Alliance Holdings GP, L.P. (AHGP - Free Report) produces and markets coal primarily to utilities and industrial users in the U.S. The Zacks Consensus Estimate for its current year earnings soared 37.6% over the last 60 days. Alliance Holdings offers a promising dividend yield of 7.43%. Its five-year average dividend yield is pegged at 0.34%.
Rio Tinto plc (RIO - Free Report) , a mining and metals company, finds, mines, and processes mineral resources internationally including the U.S. The Zacks Consensus Estimate for its current year earnings surged 35.2% over the last 60 days. Rio Tinto offers an encouraging dividend yield of 4.07%. Its five-year average dividend yield is pegged at 5.17%.

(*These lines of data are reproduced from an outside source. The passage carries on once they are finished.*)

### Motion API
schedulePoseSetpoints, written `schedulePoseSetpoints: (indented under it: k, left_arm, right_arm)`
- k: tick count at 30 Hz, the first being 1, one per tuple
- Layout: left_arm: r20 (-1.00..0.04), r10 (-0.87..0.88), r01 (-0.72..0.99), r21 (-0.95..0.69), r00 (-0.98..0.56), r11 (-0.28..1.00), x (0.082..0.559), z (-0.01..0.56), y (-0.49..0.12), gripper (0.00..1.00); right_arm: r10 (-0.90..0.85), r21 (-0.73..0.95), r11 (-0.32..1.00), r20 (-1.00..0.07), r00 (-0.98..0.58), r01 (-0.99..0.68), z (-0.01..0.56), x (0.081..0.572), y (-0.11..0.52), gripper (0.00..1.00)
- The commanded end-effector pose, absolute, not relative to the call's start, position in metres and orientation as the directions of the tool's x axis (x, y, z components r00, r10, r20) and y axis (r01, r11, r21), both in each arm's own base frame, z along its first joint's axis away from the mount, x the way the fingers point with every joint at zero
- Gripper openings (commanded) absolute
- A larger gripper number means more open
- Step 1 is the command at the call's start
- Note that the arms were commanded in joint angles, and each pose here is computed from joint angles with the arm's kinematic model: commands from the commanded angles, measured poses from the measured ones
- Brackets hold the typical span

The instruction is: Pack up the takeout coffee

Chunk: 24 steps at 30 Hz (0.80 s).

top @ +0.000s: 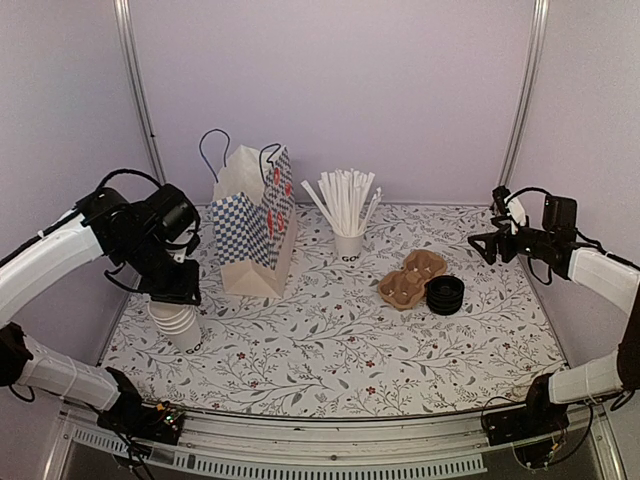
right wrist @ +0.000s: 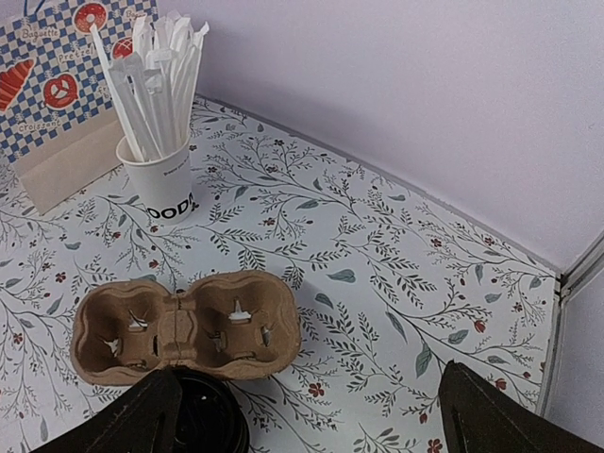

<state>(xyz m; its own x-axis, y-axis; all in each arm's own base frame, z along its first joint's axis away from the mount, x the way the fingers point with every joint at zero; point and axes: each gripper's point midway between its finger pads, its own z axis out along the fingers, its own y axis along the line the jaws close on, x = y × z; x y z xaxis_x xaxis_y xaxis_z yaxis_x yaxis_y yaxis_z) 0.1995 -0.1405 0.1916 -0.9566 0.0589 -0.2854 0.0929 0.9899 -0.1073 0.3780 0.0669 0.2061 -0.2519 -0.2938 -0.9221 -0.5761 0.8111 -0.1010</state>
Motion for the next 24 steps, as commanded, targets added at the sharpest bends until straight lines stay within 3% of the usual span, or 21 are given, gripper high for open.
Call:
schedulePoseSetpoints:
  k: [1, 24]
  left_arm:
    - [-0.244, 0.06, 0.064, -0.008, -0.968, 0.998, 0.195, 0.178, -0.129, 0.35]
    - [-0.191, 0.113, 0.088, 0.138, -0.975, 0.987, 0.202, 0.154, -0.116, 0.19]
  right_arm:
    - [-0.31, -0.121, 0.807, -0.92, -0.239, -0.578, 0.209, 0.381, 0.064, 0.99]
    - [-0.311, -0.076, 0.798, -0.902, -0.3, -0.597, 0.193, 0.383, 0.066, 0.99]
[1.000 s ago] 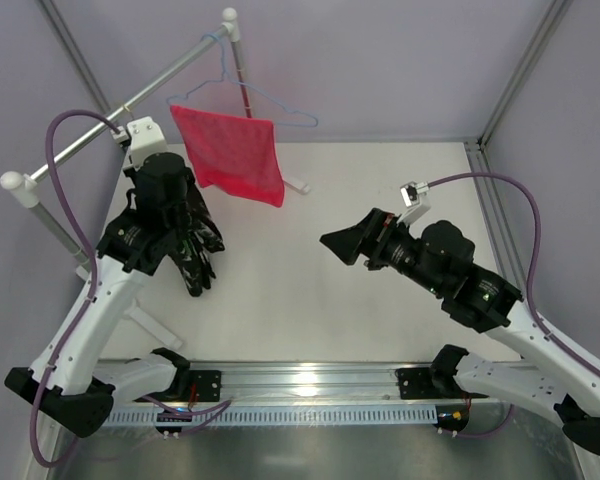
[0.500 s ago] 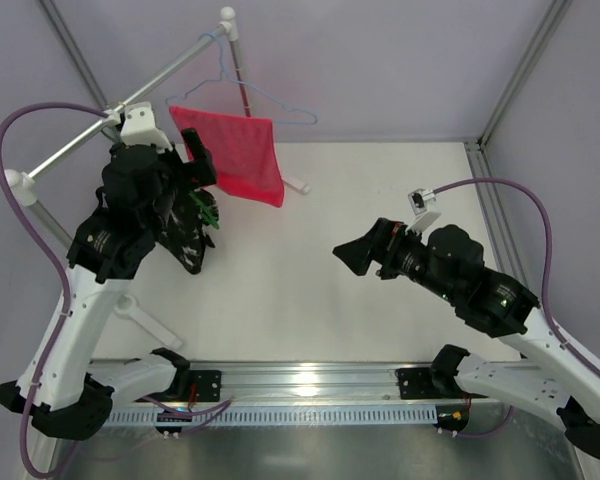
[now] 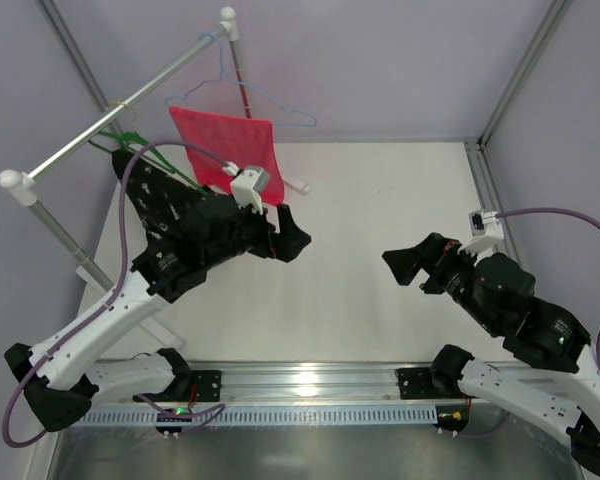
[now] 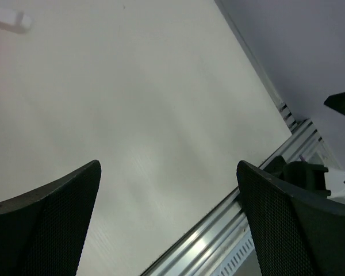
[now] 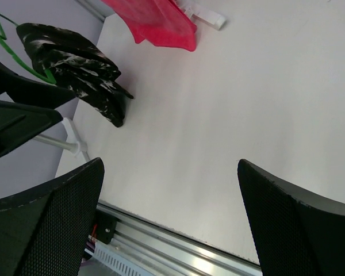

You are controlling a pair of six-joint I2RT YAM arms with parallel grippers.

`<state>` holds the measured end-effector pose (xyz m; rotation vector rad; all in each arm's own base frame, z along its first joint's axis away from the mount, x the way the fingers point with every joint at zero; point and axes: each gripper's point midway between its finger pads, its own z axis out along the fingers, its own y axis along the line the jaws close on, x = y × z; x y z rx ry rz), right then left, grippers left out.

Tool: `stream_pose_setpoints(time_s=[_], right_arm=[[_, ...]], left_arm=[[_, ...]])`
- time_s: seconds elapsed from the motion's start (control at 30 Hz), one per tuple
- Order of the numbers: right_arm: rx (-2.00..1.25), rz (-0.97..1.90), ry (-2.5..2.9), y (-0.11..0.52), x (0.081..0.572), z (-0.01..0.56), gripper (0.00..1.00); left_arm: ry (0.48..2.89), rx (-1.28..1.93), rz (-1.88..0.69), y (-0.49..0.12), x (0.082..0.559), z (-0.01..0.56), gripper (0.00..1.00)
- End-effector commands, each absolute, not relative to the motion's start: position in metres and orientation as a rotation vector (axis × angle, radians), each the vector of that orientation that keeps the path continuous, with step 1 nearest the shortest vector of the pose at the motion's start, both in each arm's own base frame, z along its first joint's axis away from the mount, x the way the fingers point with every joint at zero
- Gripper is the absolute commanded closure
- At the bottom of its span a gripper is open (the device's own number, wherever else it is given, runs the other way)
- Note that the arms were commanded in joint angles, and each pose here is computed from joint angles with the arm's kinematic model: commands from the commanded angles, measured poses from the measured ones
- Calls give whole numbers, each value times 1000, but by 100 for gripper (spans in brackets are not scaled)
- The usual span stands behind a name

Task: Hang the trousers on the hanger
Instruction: Hang the hanger with trousers onto the clothesline

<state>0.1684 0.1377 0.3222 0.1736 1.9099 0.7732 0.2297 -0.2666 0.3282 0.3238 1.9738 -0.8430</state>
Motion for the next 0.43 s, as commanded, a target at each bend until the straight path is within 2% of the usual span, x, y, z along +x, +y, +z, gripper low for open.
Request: stream_pose_setpoints(time_s=[0.0, 0.4], right_arm=[[212, 704, 1910, 119, 167, 308, 1], [175, 700, 1867, 111, 162, 308, 0]], left_arm=[[1900, 273, -936, -272, 222, 334, 0], [1888, 279, -940, -265, 214, 324, 0]])
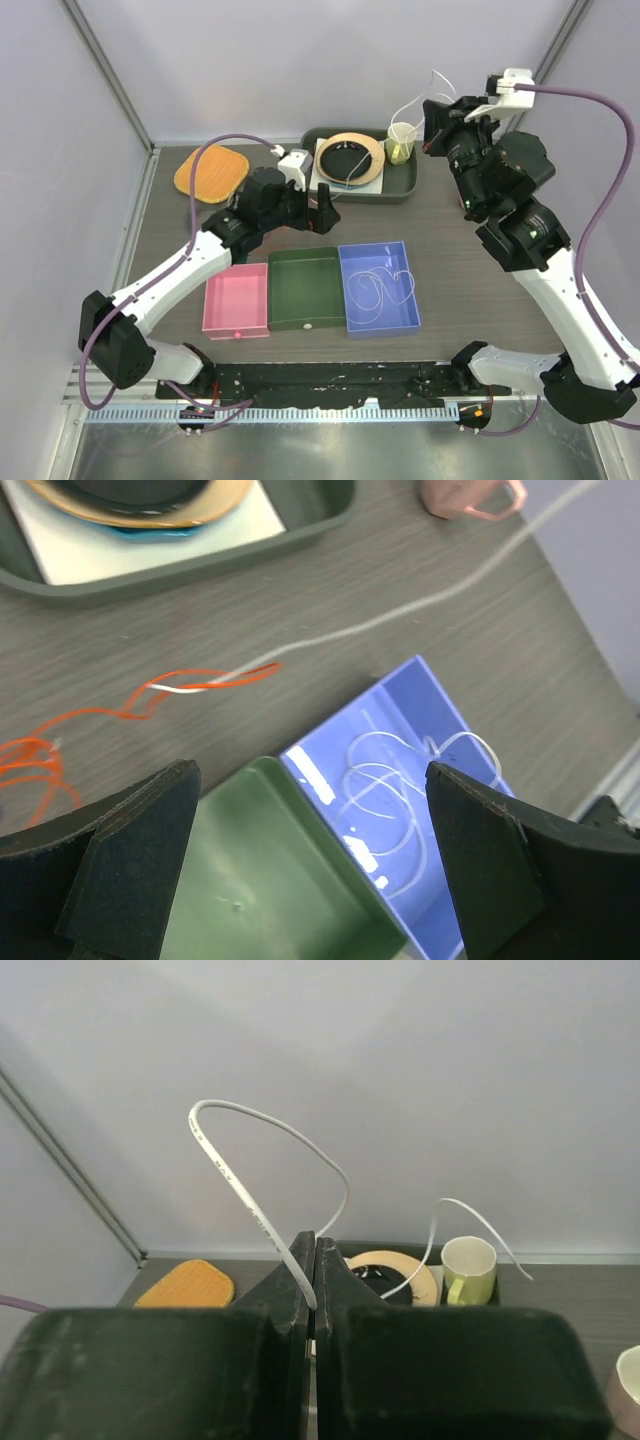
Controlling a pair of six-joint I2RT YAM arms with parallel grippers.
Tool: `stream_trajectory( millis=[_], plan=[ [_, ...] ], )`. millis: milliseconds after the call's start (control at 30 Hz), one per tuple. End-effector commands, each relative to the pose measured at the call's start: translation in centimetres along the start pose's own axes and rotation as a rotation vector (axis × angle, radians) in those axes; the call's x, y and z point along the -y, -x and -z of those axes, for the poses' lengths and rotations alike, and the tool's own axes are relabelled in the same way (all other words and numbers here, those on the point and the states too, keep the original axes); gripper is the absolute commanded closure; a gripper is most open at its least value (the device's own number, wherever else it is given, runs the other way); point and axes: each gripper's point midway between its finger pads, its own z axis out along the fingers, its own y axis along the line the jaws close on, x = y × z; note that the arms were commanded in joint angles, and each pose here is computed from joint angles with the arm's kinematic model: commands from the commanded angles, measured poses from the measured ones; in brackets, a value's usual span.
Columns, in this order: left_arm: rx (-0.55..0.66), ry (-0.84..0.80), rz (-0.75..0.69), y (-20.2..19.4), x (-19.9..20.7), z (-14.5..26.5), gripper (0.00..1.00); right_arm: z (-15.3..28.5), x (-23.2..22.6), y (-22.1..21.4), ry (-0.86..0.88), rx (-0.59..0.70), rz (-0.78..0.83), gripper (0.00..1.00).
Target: Untangle the cables
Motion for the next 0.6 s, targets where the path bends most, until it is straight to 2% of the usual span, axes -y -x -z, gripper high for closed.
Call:
stream_trajectory(
  millis=[0,167,233,333,367,433,500,567],
  plan=[
    [0.061,0.113,-0.096,1.6,-3.3,1.2,0.00,-0.7,1.2,-0.1,-0.077,-0.011,0.077,0.99],
    [0.060,0.075,-0.377,-0.8,-5.0,1.0,0.00,-1.2,0.8,0.1,-0.065,-0.009,0.094,0.99],
    [0.041,0.028,-0.413,-1.0,-4.9,0.9,0.00,-1.2,0.8,0.3,-0.063,-0.009,0.100,0.99],
    [-0.014,-0.021,-0.412,-1.0,-6.3,-0.3,0.00,-1.4,0.8,0.4,-0.066,-0.008,0.113,0.99],
    [-0.078,-0.004,-0.380,-2.3,-7.8,-1.6,0.00,-1.4,0.8,0.6,-0.066,-0.004,0.112,0.99],
    [-0.096,0.006,-0.373,-1.2,-8.3,-2.8,0.00,-1.5,0.6,0.5,-0.058,-0.005,0.114,0.99],
    [-0.184,0.029,-0.351,-2.7,-9.7,-4.8,0.00,-1.4,0.3,0.6,-0.040,-0.006,0.112,0.99],
    [-0.175,0.060,-0.361,-1.3,-10.4,-6.2,0.00,-1.2,0.2,0.7,-0.028,-0.010,0.111,0.99]
  ],
)
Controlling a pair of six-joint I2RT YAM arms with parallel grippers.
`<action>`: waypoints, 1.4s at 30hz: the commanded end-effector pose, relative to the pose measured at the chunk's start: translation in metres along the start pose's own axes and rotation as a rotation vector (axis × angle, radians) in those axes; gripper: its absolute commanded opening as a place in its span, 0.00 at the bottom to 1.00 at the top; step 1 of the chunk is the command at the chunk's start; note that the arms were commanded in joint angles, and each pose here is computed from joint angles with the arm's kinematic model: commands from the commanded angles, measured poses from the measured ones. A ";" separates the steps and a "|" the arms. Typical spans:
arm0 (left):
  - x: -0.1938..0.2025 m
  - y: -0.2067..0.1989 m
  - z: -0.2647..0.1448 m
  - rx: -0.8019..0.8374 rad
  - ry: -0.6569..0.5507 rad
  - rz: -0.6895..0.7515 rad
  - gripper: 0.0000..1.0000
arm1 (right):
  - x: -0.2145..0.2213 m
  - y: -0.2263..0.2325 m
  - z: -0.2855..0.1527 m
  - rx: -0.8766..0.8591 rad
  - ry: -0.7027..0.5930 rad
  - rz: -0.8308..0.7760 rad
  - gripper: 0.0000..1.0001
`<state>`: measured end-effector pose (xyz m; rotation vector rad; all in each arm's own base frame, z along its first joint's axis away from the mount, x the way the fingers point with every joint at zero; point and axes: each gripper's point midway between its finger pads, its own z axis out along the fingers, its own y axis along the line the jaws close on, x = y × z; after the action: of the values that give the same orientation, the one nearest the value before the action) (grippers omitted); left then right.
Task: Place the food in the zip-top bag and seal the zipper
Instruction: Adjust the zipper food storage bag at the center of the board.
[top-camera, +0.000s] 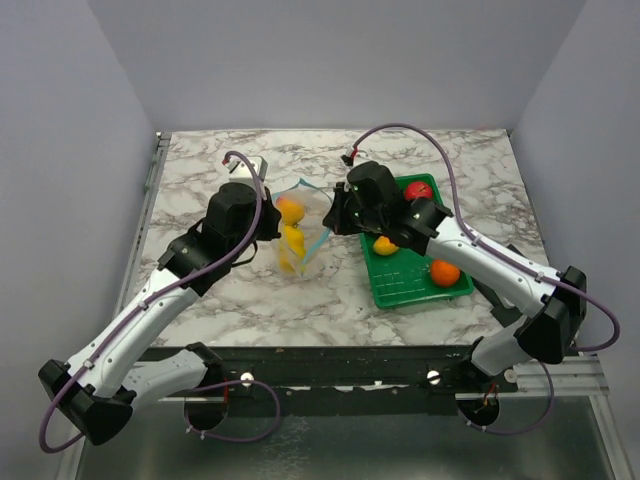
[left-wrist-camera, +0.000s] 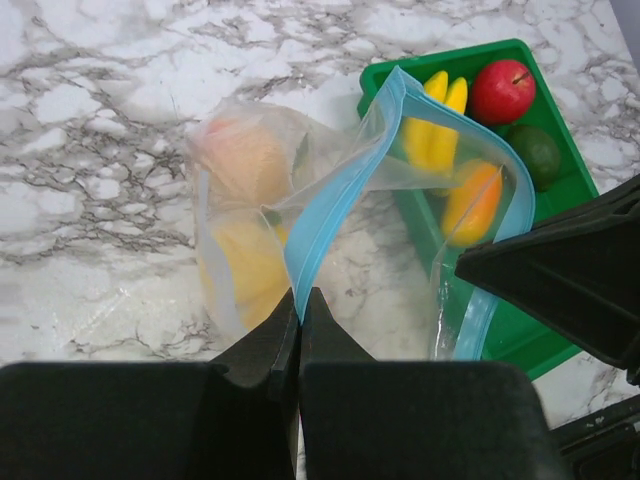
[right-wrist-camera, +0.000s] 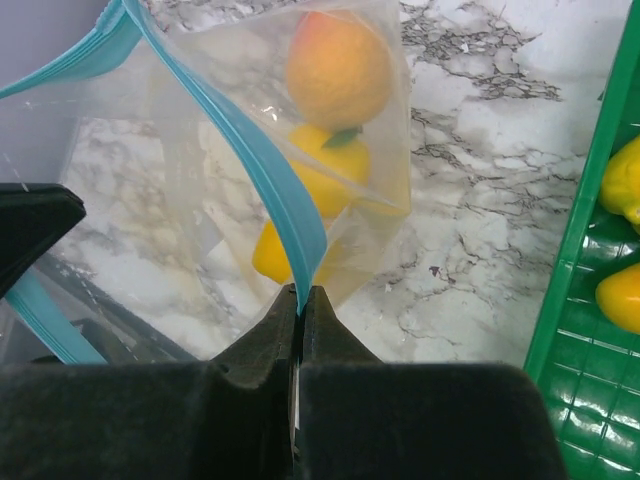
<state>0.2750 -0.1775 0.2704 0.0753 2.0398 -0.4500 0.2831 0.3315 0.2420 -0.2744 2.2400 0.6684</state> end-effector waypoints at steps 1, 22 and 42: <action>-0.028 0.004 -0.013 -0.034 -0.056 0.055 0.00 | -0.007 0.008 0.000 -0.034 -0.003 -0.006 0.00; 0.045 0.040 0.026 -0.148 0.103 0.173 0.00 | 0.085 -0.019 0.068 -0.030 0.240 0.095 0.01; 0.057 0.025 0.036 -0.020 0.057 0.181 0.00 | 0.043 -0.029 0.021 0.057 0.119 0.061 0.49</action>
<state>0.2832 -0.1704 0.1937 0.2411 2.1219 -0.2713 0.2726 0.3353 0.1552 -0.2533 2.4573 0.6830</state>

Kforce Inc. (KFRC - Free Report) is engaged in providing professional and technical specialty staffing services and solutions in the U.S and internationally. The Zacks Consensus Estimate for its current year earnings soared 7.4% over the last 60 days. Kforce offers a steady dividend yield of 1.89%. Its five-year average dividend yield is pegged at 8.34%.
j2 Global, Inc. (JCOM - Free Report) engages in the provision of Internet services worldwide including the U.S. The Zacks Consensus Estimate for its current year earnings surged 7.3% over the last 60 days. j2 Global offers a solid dividend yield of 1.76%. Its five-year average dividend yield is pegged at 11.76%.
Progressive Corp (PGR - Free Report) is an insurance holding company. The company operates its vehicle businesses and property business in the U.S. The Zacks Consensus Estimate for its current year earnings increased 5.9% over the last 60 days. Progressive offers a sturdy dividend yield of 1.75%. Its five-year average dividend yield is pegged at 26.47%.